◆ WORK INSTRUCTION
Drop the images; return everything else in the listing below exactly.

◆ DATA SEGMENT

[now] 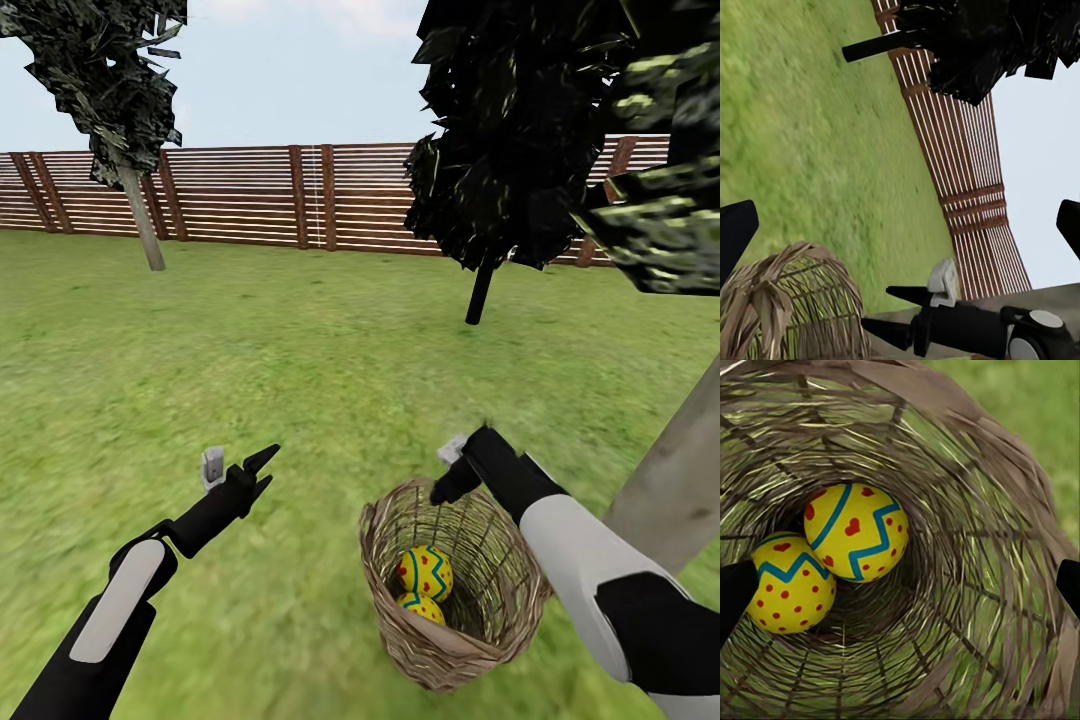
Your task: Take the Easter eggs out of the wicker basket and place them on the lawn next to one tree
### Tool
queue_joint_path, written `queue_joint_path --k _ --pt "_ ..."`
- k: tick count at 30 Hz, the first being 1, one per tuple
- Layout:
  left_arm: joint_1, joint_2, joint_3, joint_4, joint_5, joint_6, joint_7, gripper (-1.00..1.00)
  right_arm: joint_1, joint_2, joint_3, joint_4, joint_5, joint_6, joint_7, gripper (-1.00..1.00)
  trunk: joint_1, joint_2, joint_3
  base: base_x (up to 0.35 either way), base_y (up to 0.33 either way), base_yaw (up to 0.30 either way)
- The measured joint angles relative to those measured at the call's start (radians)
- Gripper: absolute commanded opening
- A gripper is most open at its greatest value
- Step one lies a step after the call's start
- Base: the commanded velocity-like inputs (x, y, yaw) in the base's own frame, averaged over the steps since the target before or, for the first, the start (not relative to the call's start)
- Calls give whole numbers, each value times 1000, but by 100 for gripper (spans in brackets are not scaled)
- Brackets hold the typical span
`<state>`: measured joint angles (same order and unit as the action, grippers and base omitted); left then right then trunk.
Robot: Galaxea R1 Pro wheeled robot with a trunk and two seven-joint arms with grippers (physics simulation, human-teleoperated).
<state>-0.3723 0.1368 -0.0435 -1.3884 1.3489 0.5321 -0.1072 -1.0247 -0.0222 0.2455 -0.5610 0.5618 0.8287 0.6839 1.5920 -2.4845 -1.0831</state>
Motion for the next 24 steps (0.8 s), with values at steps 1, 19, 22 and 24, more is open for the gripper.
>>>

◆ SOLVED EXERCISE
[now] 
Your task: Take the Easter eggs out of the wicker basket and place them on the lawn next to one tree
### Tool
queue_joint_path, written `queue_joint_path --k _ --pt "_ ..."`
- k: tick count at 30 Hz, the first being 1, one per tuple
- Layout:
  left_arm: joint_1, joint_2, joint_3, joint_4, joint_5, joint_6, joint_7, gripper (-1.00..1.00)
  right_arm: joint_1, joint_2, joint_3, joint_4, joint_5, joint_6, joint_7, gripper (-1.00..1.00)
  trunk: joint_1, joint_2, joint_3
  base: base_x (up to 0.35 either way), base_y (up to 0.33 either way), base_yaw (up to 0.30 either way)
- The measured joint angles relative to those measured at the call's start (radians)
- Gripper: absolute commanded opening
- A gripper is most open at its greatest value
- Step one lies a step after the call's start
- Base: the commanded velocity-like inputs (x, y, yaw) in the base's own frame, averaged over the steps since the target before or, for the first, the start (not relative to the call's start)
- Calls give whole numbers, each value times 1000, but by 100 for gripper (spans in brackets are not scaled)
- Brackets hold the typical span
`<state>`: measured joint angles (same order and unit as the action, grippers and base omitted); left then right then trunk.
Robot: Galaxea R1 Pro wheeled robot with a trunk and two seven-joint arms with grippers (physics simulation, human-teleoperated).
<state>-0.3723 0.1368 -0.0435 -1.3884 1.3489 0.5321 -0.1072 -1.0247 -0.0222 0.2455 -0.5610 0.5618 0.8287 0.6839 1.5920 -2.4845 -1.0831</state>
Motion for the next 24 steps (0.8 s), with values at steps 1, 19, 22 and 24, more is open for the gripper.
>>>

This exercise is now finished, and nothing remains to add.